In the example about “paper”: I need some good paper. I papered my room we see the difference: paper-a noun because it occupies the posi­tion of a noun and possesses the syntactical ties of a noun (it is modified by an adjective). If we take paper in the meaning “газета” we can find the indefinite article or put it in the plural form.

I.V.Arnold supports A. Marchnd`s point of view and says that it is impossible to identify the paradigm in the isolated form. Having the form papers one cannot say whether it is the plural of a noun or the third person singular (Pr. Ind.) of a verb. Thus, even the paradigm can be recognized only on the evidence of distribu­tion. She adds that if the paradigm is accepted as the only word-building means in conversion, it means that conversion does not exist for the parts of speech where either the prototype or the de­rived word possess no paradigm: must vmust n why advwhy particle; down adv —down adj.

Semantic relations in conversion

There are some patterned re­lationships in conversion.

1) The lexical meaning of the verb points out the instrument, the agent, the place, the cause, the result and time of action.

Verbs based on nouns denoting some part of the human body will show a regularity of instrumental meaning, e. g. to eye – “to watch carefully (with eyes)”; to finger – “to touch with the fingers”; to hand – “to give or help with the hand”; to elbow – “to push or force one's way with the elbows”.

The same type of instrumental relations will be noted in stems denot­ing various tools, machines and weapons: to hammer, to knife, to ma­chine-gun, to pivot, to pump, to sandpaper, to saw, to spur.

Sometimes the noun names the agent of the action expressed in the verb, the action being characteristic of what is named by the noun: to crowd – “to come together in large numbers”, to flock – “to gather in flocks”.

The group of verbs based on the names of animals may be called meta­phorical, as their meaning implies comparison. e.g. to dog – “to follow close behind as a dog does”, to monkey – “mimick, to wolf (down) – “to eat quickly”.

Resultative relations can be found with the formulas: “to hunt some animal' and 'to give birth to some animal”, e.g. to fox, to rabbit, to rat.

With nouns denoting places, buildings, containers and the like the meaning of the converted verb will be locative: to bag – “to put in a bag”, to bottle – “to store in bottles”, to can – “to put into cans”, to corner – “to set in a corner”.

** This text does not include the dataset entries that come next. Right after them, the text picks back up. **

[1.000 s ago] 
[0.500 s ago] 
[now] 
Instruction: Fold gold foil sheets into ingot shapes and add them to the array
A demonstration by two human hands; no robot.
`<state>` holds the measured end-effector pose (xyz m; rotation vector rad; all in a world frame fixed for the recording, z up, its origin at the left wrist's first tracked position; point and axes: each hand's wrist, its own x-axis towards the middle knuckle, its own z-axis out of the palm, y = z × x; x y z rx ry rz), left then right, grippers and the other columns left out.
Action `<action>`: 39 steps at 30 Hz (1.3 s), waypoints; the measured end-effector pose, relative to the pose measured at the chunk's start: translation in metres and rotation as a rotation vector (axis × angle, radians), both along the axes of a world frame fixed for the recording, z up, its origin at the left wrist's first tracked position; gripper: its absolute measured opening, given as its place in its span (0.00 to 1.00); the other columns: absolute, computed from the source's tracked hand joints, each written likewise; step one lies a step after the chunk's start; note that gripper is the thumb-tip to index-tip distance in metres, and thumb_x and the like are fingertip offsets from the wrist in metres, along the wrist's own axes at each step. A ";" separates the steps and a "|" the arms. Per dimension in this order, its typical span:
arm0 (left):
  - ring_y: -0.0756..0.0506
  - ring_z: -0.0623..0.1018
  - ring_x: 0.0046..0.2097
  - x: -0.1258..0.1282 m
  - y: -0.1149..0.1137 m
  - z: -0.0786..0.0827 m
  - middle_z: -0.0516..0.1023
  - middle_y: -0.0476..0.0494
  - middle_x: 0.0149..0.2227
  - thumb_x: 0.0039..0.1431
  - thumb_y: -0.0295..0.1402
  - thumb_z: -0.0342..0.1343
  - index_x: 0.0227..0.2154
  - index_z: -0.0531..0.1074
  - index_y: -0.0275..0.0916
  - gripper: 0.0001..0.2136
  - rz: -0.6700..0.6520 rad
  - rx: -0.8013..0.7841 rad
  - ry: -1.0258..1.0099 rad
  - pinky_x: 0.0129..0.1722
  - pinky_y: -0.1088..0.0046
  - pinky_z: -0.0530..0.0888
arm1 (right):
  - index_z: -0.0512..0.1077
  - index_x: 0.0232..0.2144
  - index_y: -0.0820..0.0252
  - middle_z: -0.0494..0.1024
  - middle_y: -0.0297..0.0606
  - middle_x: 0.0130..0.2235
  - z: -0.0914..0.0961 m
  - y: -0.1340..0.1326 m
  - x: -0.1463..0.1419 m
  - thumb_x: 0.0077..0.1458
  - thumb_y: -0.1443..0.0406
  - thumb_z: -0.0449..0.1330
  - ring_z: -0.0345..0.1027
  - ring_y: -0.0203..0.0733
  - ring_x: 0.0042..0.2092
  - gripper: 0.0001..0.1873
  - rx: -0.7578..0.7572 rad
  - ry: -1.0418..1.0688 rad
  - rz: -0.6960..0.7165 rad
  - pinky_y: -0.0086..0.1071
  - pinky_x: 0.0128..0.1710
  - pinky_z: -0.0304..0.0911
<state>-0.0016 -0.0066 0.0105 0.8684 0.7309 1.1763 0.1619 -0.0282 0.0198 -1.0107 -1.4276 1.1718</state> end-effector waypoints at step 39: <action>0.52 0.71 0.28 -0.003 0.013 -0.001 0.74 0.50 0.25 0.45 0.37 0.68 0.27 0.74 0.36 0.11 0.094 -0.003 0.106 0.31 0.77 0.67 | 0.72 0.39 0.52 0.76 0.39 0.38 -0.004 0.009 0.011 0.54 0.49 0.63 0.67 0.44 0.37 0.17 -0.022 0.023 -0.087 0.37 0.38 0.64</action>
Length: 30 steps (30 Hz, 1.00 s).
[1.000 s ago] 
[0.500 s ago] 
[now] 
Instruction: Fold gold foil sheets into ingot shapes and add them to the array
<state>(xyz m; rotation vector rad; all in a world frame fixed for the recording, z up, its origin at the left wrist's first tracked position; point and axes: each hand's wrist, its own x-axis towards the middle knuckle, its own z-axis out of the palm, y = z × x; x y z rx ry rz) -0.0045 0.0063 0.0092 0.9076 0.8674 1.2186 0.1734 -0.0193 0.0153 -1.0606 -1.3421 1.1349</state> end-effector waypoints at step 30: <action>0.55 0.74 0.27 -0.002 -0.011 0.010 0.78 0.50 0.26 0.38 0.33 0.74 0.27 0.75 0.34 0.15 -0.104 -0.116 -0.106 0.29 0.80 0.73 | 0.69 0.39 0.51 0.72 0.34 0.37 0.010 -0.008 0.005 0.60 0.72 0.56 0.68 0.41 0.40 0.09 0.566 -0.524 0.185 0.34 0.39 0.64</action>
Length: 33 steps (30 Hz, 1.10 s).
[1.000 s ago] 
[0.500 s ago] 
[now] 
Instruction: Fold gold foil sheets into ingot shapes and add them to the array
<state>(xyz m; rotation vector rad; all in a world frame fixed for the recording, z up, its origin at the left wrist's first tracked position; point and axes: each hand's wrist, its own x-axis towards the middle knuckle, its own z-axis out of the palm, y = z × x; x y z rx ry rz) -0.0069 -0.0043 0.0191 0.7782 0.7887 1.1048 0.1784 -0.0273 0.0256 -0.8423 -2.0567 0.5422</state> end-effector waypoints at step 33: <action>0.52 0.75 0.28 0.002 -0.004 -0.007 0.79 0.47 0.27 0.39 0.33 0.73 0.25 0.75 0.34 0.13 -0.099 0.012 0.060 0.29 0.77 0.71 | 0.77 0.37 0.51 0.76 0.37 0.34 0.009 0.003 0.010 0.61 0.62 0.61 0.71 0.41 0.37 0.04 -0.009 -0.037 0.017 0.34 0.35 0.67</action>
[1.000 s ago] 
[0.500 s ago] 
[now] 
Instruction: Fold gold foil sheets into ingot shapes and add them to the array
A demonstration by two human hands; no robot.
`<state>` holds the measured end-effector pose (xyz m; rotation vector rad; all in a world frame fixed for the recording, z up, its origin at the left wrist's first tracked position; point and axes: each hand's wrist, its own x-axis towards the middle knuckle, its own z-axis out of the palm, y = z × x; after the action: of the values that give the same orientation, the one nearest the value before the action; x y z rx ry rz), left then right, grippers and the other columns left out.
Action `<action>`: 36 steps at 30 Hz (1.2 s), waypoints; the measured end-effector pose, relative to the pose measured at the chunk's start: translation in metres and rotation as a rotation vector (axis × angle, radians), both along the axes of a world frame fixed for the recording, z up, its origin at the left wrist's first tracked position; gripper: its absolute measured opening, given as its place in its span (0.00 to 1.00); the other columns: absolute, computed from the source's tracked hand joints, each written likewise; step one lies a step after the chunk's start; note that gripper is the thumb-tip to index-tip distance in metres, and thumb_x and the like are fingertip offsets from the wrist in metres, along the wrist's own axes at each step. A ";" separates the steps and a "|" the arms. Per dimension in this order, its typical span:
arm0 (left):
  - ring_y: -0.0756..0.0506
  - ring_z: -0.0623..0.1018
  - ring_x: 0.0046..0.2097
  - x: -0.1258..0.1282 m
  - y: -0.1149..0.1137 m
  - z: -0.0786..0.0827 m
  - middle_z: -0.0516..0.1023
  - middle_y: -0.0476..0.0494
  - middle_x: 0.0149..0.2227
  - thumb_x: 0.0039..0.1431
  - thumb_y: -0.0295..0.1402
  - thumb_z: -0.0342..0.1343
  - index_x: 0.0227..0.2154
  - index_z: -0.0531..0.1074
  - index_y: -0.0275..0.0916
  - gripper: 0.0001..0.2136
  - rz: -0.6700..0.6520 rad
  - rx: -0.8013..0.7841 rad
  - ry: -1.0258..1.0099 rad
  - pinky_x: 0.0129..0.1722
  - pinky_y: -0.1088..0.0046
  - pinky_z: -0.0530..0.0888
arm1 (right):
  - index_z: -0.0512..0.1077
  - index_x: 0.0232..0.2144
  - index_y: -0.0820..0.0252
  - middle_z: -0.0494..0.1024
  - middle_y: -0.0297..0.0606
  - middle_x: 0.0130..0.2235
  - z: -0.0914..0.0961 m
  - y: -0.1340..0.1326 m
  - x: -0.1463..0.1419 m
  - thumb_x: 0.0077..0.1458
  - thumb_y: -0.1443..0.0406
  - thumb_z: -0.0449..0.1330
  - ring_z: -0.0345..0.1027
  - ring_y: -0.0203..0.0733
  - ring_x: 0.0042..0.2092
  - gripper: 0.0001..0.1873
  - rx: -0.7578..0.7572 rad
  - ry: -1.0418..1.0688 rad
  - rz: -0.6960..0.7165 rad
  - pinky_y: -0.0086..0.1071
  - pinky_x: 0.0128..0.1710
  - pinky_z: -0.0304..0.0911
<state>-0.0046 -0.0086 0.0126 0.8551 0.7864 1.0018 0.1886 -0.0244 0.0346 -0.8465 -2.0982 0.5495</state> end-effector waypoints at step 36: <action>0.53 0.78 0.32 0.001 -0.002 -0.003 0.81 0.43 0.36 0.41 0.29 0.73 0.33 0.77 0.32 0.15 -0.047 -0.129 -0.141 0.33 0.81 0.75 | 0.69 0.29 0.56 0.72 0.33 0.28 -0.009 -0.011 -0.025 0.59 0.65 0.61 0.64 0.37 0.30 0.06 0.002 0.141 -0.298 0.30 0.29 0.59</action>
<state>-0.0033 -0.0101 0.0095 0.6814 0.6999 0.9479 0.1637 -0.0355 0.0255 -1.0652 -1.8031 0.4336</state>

Verbs with adjective stems, such as to blind, to calm, to clean, to empty show regular semantic relationships with the corres­ponding adjectives.

2) Deverbal nouns formed by conversion fall mostly under the categories of process, result, place or agent, e.g. the name the process, the act or a specific instance of what the verbal stem expresses: to go- go; to hiss –hiss; to hunt-hunt; the result or the object of the verbal action is denoted in such nouns as burn, catch, cut, find, lift, offer, tear. The place of action is named by the nouns drive, stand, walk etc.

H. Marchand points out that the deverbal personal nouns formed by means of conversion and denoting the doer are mostly derogatory, e.g. scold – “a scolding woman”, tease – “a person who teases”. It shows that the language has some pat­terned morphological ways to convey emotional meaning; these ways can form a parallel to the suffixes denoting deprecation, such as -ard, -ster. Such words often display emotional colouring, give a jocular ring to the utterance or sound as colloquialisms: "Don't bossy me”.

Conversion and other types of word-formation

The flexibility of the English vocabulary system makes a word formed by conversion capable of further derivation. It takes not only functional but also derivational af­fixes characteristic of a verbal stem, and becomes distributionally equiv­alent to it: to view – “to watch television” gives: unviewable, viewer, viewing.

Conversion may be combined with other word-building processes, e.g. composition: to blacklist. , to stonewall; nonce-words can be also formed: to my-dear, to my-love, to blue-pencil.

There is a special very productive pattern is a combined effect of composition and conversion. It forms nouns out of phrasal verbs. The noun stem obtains phonetical and graphical integrity and indivisibility absent in the verb-group, because of solid or hyphenated spelling and single stress e.g. to draw back - a drawback, look-out, lookout, make-up – makeup.